Chandler and Cain (1979) says that in all sides of an organization’s structure, forms the creation of divisions and departments to the designation of reporting relationships, and should be made while keeping the organizations strategic intent in mind. He observed that the transition from one form of structure to another usually did not take place as soon as the key strategic issue changed. He suggested that although the entrepreneurs were typically very astute at strategy development and implementation, they tended to know very little about organization structure. From the research he concluded that Structure follows Strategy.
The second view, Strategy follows structure is based on the idea that managers already working within a particular organizational structure will take the structure for granted and only consider strategies that will fit with the existing structure. The reason for managerial reluctance to change structure is associated with the time consuming effort involved in such a process and the fact that some managers will have vested interests in maintaining the structure as it is.
According to Lynch (2006), strategy and structure are interlinked. It may not be optimal for an organization to develop its structure after it has developed its strategy.
Strategy and the structure associated with it may need to develop at the same time in an experimental way: as the strategy develops, so does the structure. The organizations learn to adapt to its changing environment and to its changing resources, especially if such change is radical.
If the strategy process is emergent, then the learning and experimentation involved may need a more open and less formal organization structure.
Finally, an organization must achieve a fit, or congruence, between strategy and structure. Since different strategies and environments place different demands on an organization, they call for different structural responses.

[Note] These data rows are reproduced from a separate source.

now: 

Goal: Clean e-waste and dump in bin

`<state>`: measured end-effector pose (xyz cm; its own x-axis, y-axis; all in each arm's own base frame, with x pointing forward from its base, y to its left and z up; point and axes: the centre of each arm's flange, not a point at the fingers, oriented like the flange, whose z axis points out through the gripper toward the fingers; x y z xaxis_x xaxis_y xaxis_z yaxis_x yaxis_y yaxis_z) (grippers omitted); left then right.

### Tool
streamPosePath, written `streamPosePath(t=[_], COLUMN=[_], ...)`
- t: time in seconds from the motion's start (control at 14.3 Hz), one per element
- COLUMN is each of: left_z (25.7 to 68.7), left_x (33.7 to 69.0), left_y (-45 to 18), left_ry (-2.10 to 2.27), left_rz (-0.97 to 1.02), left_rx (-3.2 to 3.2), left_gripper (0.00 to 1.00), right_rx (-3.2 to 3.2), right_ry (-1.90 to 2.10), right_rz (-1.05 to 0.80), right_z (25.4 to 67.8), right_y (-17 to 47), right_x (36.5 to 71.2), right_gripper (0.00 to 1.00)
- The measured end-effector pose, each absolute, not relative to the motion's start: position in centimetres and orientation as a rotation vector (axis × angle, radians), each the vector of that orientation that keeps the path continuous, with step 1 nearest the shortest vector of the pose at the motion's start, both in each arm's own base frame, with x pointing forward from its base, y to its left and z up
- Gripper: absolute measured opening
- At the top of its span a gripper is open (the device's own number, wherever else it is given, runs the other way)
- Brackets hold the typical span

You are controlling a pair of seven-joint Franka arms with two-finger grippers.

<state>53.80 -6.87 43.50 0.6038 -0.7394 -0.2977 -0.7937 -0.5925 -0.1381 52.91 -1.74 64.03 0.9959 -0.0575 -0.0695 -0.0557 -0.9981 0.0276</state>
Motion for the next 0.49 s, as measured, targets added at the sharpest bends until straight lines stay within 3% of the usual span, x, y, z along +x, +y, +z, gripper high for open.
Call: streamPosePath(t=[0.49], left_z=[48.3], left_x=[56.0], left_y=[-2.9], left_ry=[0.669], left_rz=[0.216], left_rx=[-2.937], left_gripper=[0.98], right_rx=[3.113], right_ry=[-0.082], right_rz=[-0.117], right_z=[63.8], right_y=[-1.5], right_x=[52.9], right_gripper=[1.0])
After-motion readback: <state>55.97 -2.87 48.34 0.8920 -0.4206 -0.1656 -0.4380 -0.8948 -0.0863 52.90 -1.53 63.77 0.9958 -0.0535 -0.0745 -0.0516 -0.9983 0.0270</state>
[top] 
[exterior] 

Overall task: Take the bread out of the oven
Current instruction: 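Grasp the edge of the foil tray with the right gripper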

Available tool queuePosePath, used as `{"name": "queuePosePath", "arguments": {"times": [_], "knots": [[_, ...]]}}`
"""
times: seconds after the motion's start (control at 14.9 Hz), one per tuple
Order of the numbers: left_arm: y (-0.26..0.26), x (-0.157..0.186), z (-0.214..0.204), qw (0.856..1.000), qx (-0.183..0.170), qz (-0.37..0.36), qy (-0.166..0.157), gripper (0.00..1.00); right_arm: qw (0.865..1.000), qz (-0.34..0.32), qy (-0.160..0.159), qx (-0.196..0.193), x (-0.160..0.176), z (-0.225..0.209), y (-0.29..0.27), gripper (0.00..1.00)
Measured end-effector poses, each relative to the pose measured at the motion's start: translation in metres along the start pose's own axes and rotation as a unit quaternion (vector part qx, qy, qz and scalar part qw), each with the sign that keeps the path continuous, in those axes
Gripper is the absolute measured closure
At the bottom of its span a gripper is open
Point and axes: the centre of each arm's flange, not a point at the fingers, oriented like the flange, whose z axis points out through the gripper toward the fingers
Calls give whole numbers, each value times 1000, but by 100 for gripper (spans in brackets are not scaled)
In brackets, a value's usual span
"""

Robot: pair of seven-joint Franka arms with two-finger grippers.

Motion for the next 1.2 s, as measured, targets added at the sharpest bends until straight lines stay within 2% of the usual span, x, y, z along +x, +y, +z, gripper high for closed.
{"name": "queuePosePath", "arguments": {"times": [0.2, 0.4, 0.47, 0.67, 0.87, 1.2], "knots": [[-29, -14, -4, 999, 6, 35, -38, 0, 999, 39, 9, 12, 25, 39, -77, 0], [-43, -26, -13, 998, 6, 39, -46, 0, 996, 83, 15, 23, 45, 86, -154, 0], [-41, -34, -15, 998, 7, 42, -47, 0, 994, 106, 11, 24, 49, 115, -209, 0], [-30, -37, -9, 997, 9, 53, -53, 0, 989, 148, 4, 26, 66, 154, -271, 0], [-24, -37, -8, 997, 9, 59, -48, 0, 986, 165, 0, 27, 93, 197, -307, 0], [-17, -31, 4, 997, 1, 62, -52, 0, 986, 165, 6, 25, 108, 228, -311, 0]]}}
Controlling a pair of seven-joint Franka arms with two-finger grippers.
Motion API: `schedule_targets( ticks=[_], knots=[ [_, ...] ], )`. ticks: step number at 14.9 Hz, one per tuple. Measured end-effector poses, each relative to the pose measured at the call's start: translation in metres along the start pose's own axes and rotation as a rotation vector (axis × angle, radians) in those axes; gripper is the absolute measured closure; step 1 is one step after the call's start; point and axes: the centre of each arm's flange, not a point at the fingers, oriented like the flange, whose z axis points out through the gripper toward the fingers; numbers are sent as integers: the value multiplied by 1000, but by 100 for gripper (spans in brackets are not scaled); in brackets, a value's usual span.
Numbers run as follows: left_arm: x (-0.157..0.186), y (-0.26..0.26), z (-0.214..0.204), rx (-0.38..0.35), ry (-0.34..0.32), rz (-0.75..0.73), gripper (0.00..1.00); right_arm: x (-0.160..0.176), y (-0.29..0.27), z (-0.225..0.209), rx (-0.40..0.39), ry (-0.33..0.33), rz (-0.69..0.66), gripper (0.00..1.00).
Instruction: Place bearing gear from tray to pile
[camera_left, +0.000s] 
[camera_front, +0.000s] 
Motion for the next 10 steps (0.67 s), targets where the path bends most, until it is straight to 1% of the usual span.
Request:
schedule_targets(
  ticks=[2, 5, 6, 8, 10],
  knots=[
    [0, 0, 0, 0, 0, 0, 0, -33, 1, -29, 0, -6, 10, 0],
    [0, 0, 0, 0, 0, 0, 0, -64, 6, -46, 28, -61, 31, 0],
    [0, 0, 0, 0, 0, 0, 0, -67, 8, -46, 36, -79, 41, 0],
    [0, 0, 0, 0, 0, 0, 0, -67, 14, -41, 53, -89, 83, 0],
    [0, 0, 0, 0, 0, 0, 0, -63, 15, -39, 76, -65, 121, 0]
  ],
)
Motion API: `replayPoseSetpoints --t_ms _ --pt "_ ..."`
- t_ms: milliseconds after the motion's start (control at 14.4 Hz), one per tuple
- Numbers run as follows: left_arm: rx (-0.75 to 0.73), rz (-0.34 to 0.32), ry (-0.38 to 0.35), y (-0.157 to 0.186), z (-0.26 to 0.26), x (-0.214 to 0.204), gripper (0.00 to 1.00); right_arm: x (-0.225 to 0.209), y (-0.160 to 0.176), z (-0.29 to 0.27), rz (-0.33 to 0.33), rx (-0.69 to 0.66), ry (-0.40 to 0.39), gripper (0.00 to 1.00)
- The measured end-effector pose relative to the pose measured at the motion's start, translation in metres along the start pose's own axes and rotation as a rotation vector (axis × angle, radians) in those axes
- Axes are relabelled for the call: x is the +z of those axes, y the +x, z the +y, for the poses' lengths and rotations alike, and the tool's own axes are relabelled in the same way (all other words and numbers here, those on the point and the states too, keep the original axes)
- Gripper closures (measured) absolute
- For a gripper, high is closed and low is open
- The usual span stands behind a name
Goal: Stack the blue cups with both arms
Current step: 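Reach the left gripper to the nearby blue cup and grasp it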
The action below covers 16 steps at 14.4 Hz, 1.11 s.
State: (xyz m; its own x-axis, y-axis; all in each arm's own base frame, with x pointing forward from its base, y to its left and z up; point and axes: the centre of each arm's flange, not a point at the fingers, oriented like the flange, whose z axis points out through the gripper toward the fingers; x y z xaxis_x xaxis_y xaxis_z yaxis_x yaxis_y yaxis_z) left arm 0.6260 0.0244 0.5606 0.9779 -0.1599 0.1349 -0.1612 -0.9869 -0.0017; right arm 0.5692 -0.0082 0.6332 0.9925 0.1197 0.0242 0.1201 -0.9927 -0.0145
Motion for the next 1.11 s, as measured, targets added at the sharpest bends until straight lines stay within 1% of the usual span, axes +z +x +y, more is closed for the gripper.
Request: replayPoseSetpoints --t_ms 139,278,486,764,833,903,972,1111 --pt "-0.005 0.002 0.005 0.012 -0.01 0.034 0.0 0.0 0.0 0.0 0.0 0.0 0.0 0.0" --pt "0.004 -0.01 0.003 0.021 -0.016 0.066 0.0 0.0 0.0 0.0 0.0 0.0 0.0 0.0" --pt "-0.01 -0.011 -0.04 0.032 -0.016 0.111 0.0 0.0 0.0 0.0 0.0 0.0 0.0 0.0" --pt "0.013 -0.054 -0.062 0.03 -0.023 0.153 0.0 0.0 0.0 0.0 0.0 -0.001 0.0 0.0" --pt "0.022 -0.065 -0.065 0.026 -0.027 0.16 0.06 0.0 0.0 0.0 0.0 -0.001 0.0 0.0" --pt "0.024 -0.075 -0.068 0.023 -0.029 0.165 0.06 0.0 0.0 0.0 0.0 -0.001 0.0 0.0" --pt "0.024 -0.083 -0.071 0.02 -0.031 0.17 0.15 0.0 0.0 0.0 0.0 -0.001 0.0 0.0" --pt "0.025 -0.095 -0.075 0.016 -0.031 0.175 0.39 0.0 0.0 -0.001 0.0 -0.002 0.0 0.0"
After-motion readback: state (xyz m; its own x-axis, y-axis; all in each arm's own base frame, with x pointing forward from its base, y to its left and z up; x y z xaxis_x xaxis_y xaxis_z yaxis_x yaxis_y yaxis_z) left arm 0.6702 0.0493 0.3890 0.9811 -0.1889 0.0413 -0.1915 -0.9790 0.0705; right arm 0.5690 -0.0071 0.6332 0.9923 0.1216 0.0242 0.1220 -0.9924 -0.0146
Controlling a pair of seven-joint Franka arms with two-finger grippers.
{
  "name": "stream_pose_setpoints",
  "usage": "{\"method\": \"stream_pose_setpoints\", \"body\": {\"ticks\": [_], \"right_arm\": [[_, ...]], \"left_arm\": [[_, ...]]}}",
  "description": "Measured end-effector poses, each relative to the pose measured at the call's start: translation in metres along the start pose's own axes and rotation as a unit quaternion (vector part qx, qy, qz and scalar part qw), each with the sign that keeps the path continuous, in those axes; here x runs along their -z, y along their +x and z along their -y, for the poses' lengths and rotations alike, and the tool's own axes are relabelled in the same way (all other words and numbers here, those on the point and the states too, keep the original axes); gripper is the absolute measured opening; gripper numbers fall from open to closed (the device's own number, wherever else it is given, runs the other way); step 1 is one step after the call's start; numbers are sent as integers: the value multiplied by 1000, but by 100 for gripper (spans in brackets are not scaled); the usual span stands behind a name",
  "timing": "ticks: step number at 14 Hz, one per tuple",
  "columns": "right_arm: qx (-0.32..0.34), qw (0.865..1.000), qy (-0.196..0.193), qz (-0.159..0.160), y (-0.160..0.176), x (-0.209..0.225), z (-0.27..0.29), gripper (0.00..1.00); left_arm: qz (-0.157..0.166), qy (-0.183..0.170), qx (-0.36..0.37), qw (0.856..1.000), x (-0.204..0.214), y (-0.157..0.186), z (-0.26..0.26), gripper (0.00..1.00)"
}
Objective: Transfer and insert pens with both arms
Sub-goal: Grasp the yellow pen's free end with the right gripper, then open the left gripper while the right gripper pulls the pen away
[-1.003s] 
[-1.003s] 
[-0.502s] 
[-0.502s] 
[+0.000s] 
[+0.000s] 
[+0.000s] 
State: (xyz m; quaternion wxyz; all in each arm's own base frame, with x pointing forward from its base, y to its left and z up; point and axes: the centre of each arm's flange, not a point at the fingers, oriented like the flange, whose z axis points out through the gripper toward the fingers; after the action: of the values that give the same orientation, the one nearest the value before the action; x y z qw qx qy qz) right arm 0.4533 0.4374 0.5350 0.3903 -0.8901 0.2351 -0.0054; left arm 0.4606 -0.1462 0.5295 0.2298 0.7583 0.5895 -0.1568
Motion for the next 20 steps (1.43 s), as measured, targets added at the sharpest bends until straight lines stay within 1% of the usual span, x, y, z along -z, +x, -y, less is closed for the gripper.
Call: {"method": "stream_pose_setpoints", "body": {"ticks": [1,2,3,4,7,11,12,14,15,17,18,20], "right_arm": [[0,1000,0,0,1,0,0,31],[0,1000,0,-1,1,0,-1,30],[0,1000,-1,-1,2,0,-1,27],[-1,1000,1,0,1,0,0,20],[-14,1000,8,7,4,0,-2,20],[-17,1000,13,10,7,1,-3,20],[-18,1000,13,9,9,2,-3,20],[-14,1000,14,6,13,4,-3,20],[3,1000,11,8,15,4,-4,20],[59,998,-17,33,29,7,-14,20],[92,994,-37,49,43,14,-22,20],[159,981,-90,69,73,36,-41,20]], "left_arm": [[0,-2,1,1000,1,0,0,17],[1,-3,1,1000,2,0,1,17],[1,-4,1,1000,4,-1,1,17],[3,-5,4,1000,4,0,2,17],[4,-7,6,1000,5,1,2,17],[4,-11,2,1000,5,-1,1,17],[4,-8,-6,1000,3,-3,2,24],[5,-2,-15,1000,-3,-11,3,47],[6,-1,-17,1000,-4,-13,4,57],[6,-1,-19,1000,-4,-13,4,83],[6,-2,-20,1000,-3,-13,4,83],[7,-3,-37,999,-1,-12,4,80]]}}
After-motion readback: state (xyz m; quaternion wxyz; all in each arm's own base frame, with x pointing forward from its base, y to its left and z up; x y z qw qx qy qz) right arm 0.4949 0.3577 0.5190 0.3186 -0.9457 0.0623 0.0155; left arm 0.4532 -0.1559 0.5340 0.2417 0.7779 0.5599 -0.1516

Give an example of an organisation where resource allocation processes (RAP) form part of strategy development.
“The Resource Allocation Process explanation of strategy development is that realized strategies emerge as a result of the way resources are allocated in organizations” (Johnson, et. al. 2008, Pp 411).
Bower and Gilbert argues that strategy is not like a software program that you install and it suddenly all works, it is a fluid process that is shaped by a range of internal and external forces (Bower and Gilbert, 2005).
It is claimed that resource allocation must be viewed as something that gets in the way of implementing ideas but understood as a force that can lead a company in new and unforeseen directions.
The role of resource allocation in strategy making: The case of Intel
The Intel case shows clearly how resource allocation has a direct impact upon the effective strategy of a company. Intel started doing semiconductor memories; more specifically they had a dominant position in the production of DRAMs (Dynamic Random Access Memory).
In 1971 an Intel engineer invented the microprocessor during a funded development project for a Japanese calculator company. Top managers must know the track record of the people who are making resource allocation proposals, recognize the strategic issues at stake; reach down to operational managers to work across division lines (Bower and Gilbert, 2007). Intel’s sales of microprocessors grew gradually in a host of small, emerging applications.
In 1980’s the Japanese DRAM makers intensifies their attack on the US market causing pricing levels to drop (Johnson, et. al. 2005, Pp 430). But, microprocessors consistently had the most attractive gross margins in Intel’s product portfolio, and the resource allocation process therefore systematically diverted manufacturing capacity away from DRAMs and into microprocessors.
From this process we can see how the resource allocation and not the deliberate strategy was in reality guiding the company.